Organize the folders in the `data/${keyspace}/${table}` format and place the SSTable data in the corresponding folder. For example:

ls /tmp/quote/historical_prices/
md-1-big-CompressionInfo.db md-1-big-Data.db        md-1-big-Digest.crc32       md-1-big-Filter.db      md-1-big-Index.db       md-1-big-Statistics.db      md-1-big-Summary.db     md-1-big-TOC.txt

In the example above, the keyspace is `quota` and the table is `historical_prices`.

Import the data

Run the `sstableloader` command, which is located in the `bin` folder of the Cassandra distribution package. Specify the `data/${ks}/${table}` data folder.

${cassandra_home}/bin/sstableloader -d <ip address of the node> data/${ks}/${table}

Wait for the SSTable data import to complete. Then, use `cqlsh` to verify the data.

$ bin/cqlsh 
cqlsh> select * from quote.historical_prices;

 ticker | date                            | adj_close | close     | high      | low       | open      | volume
--------+---------------------------------+-----------+-----------+-----------+-----------+-----------+--------
   ORCL | 2019-10-29 16:00:00.000000+0000 | 26.160000 | 26.160000 | 26.809999 | 25.629999 | 26.600000 | 181000
   ORCL | 2019-10-28 16:00:00.000000+0000 | 26.559999 | 26.559999 | 26.700001 | 22.600000 | 22.900000 | 555000

3.2 CSV data format

Data in CSV format must be converted to the SSTable format before it can be imported. Cassandra provides the `CQLSSTableWriter` tool to generate SSTables from any data format. Because the data requires pre-organization, you must write, compile, and run a custom program to parse the CSV file. The following code is an example of how to use the tool. For the complete tool, see the git repo.

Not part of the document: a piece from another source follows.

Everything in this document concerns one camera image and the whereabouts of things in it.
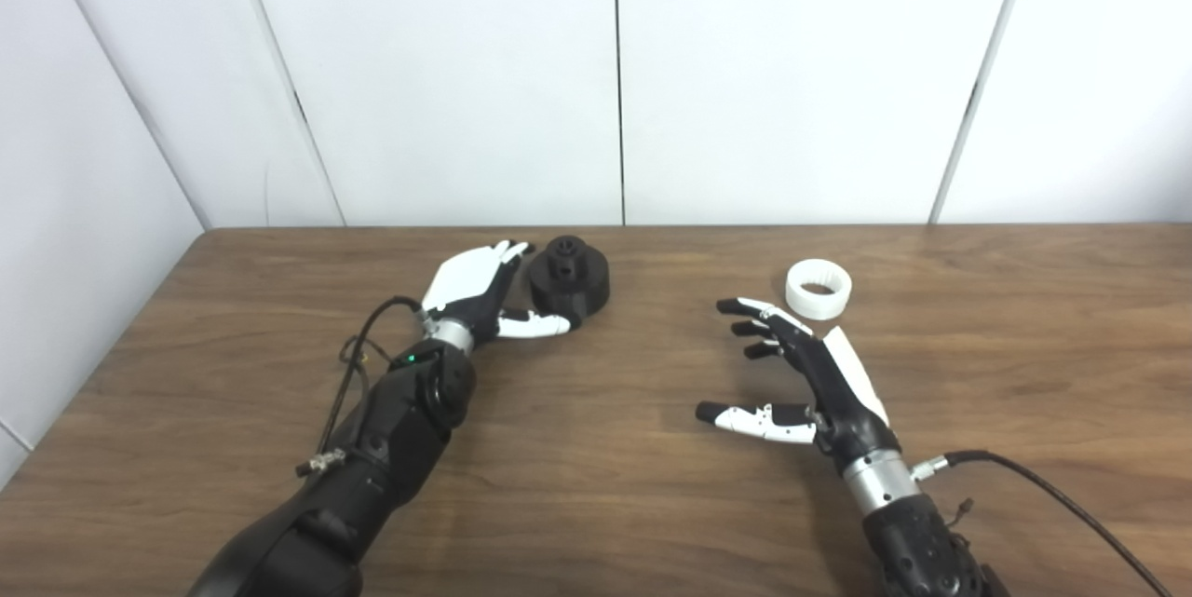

        // Prepare SSTable writer
        CQLSSTableWriter.Builder builder = CQLSSTableWriter.builder();
        // set output directory
        builder.inDirectory(outputDir)
               // set target schema
               .forTable(SCHEMA)
               // set CQL statement to put data
               .using(INSERT_STMT)
               // set partitioner if needed
               // default is Murmur3Partitioner so set if you use different one.
               .withPartitioner(new Murmur3Partitioner());
        CQLSSTableWriter writer = builder.build();
        //TODO: Read the CSV file and iterate through each line
        while ((line = csvReader.read()) != null)
                {
                    writer.addRow(ticker,
                                  DATE_FORMAT.parse(line.get(0)),
                                  new BigDecimal(line.get(1)),
                                  new BigDecimal(line.get(2)),
                                  new BigDecimal(line.get(3)),
                                  new BigDecimal(line.get(4)),
                                  Long.parseLong(line.get(6)),
                                  new BigDecimal(line.get(5)));
                }
                writer.close();

After your custom program generates the data in SSTable format, import the data as described in section 3.1.